Entries provided ▸
══════════

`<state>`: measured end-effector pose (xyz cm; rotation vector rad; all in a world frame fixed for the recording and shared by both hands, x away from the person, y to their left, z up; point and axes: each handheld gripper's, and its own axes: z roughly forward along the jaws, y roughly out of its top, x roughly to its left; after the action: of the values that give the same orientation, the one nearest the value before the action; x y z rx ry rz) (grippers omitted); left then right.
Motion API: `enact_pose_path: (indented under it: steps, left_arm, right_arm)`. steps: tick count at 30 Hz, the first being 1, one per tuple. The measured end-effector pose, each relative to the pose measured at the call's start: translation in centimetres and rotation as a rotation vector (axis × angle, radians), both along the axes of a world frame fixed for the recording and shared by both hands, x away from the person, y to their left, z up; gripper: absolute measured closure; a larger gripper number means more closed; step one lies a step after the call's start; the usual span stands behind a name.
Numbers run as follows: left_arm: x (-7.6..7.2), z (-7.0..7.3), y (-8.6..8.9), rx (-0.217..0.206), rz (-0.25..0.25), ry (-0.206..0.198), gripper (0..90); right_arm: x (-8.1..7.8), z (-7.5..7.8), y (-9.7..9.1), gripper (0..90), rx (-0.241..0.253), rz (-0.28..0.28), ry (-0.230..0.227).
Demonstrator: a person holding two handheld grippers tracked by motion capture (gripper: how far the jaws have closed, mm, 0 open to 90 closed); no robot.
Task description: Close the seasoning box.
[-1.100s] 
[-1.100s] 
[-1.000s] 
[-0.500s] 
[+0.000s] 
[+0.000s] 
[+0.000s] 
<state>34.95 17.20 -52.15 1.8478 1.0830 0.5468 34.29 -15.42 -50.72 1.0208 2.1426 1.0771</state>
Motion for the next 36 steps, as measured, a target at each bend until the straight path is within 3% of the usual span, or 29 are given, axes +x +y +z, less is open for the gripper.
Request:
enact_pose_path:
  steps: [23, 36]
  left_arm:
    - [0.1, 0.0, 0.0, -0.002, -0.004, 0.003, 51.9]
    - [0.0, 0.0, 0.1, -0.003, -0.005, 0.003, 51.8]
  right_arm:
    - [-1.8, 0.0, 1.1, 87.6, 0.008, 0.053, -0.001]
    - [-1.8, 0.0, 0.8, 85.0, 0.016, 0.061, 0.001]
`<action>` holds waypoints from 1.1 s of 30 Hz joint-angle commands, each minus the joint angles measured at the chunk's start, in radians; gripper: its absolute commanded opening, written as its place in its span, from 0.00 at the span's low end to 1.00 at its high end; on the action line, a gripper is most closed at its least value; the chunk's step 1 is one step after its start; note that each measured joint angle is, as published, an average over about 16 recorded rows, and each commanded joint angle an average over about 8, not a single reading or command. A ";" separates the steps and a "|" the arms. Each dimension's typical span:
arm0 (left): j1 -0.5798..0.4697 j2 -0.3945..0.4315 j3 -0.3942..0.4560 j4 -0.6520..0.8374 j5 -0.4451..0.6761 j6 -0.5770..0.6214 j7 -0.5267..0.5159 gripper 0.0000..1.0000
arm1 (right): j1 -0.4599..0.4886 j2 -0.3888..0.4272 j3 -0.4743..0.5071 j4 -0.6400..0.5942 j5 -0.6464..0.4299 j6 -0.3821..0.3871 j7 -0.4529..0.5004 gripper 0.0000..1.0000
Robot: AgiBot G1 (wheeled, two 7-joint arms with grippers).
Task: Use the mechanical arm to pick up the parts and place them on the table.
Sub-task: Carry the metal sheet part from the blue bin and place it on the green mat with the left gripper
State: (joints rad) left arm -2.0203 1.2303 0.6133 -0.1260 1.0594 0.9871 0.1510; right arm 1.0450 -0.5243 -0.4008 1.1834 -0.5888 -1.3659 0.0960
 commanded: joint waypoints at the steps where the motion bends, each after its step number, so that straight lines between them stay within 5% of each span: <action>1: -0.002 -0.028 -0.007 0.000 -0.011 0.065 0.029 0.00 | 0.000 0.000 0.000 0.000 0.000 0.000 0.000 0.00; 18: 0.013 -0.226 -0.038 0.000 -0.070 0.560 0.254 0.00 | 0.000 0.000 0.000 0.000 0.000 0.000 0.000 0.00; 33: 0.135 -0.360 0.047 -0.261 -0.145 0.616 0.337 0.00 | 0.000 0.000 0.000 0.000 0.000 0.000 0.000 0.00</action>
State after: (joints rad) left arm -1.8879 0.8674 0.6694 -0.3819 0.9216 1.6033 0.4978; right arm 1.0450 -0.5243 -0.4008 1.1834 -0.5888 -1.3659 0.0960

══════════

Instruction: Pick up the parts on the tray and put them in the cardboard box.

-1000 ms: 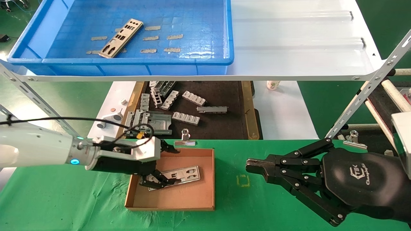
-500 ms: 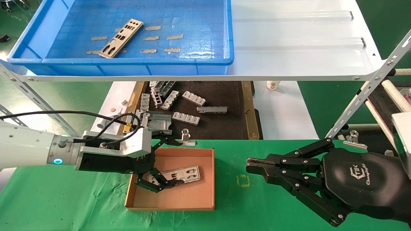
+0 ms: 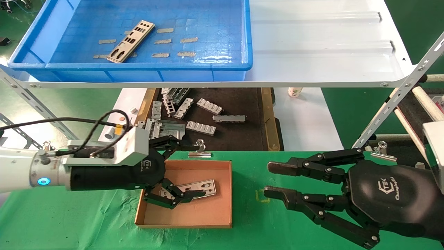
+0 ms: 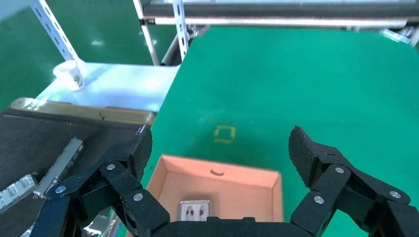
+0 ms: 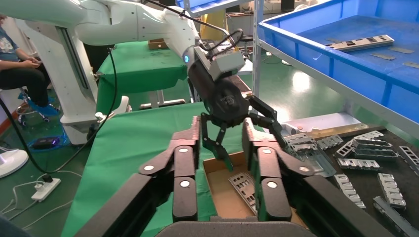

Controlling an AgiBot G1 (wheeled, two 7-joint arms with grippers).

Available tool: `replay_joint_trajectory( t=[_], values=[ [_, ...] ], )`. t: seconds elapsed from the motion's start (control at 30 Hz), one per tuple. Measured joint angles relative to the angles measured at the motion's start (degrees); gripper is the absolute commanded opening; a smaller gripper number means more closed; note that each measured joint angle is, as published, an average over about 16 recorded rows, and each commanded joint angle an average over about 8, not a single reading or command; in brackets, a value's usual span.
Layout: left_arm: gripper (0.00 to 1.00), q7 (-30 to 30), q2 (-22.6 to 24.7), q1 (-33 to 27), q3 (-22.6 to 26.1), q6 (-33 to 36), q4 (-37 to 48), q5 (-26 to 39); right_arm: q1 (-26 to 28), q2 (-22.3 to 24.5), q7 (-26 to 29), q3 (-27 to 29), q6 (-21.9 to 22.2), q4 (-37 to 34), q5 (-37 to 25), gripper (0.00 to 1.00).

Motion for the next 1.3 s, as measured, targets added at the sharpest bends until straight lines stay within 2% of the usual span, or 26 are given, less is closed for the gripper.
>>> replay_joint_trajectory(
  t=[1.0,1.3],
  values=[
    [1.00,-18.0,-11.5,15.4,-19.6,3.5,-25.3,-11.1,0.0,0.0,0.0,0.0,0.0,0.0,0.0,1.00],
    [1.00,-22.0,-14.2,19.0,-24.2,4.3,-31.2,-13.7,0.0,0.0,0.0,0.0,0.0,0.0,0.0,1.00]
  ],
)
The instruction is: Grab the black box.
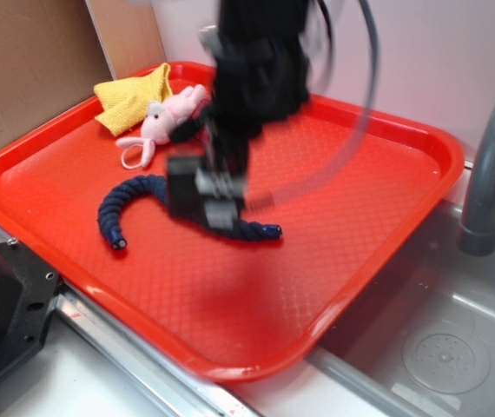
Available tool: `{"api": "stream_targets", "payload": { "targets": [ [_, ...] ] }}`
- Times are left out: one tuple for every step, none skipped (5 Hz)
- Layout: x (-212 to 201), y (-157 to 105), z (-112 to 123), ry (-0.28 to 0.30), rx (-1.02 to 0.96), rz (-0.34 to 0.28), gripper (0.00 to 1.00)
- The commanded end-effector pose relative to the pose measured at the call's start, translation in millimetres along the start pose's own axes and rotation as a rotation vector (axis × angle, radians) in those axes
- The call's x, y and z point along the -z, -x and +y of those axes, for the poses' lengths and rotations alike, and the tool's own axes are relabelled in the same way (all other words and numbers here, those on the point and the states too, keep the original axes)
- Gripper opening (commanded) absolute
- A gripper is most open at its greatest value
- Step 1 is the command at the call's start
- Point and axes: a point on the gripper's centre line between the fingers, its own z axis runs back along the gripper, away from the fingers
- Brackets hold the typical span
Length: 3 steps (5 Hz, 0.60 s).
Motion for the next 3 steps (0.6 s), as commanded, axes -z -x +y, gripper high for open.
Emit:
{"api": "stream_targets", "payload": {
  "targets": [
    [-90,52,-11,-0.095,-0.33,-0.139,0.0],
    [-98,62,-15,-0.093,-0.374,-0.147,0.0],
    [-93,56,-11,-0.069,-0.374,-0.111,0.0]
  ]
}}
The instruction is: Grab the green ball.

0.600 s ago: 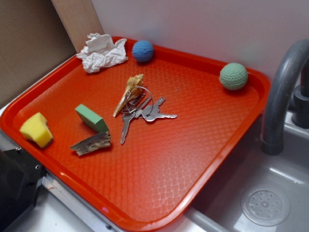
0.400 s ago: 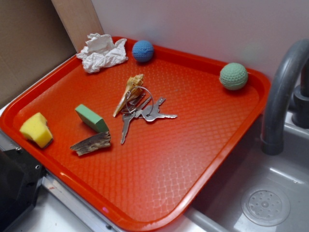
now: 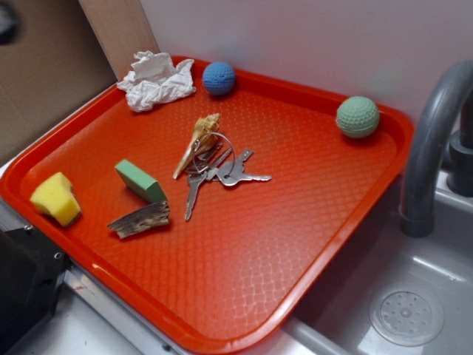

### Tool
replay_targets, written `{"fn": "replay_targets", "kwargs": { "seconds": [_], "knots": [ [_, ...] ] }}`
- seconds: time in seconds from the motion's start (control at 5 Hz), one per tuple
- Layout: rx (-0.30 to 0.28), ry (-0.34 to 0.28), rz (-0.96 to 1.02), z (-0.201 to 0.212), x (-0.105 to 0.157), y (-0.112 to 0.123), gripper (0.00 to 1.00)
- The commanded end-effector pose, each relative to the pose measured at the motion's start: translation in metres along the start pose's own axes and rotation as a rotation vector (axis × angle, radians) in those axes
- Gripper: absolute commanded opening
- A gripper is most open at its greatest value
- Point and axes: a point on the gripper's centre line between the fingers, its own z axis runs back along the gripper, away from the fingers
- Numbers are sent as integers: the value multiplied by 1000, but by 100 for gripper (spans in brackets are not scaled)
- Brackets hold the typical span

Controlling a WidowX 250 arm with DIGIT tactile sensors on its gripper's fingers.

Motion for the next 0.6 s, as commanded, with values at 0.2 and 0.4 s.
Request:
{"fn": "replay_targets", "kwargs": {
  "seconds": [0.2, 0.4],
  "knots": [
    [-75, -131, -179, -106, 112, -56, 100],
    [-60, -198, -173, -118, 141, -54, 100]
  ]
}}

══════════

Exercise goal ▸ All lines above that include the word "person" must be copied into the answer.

Result of the task ▸
`<state>`: measured end-effector pose (xyz cm; rotation vector rad; all in a world frame fixed for the recording and shared by both hands, x away from the person, y to their left, z up; point and axes: each handheld gripper's, and its own axes: z roughly forward along the jaws, y roughly out of its top, x roughly to its left; after the action: of the values that give the same orientation, the one nearest the value before the action; x y z rx ry rz) (grippers omitted); left then right.
Motion API: `enact_pose_path: (indented under it: steps, left_arm, right_arm)`. steps: tick count at 30 Hz, the first being 1, one per tuple. The measured end-effector pose, each relative to the pose measured at the call's start: translation in centimetres and rotation as a rotation vector (axis × angle, radians), both along the axes of a world frame fixed for the recording and shared by both hands, x away from the person, y to their left, z up; gripper: absolute measured closure; a larger gripper number means more closed; step one lies a step after the call's start; the usual span stands behind a name.
Demonstrator: a person holding two handheld grippers tracked by motion capture (gripper: how far the jaws have closed, mm, 0 open to 90 closed); no robot.

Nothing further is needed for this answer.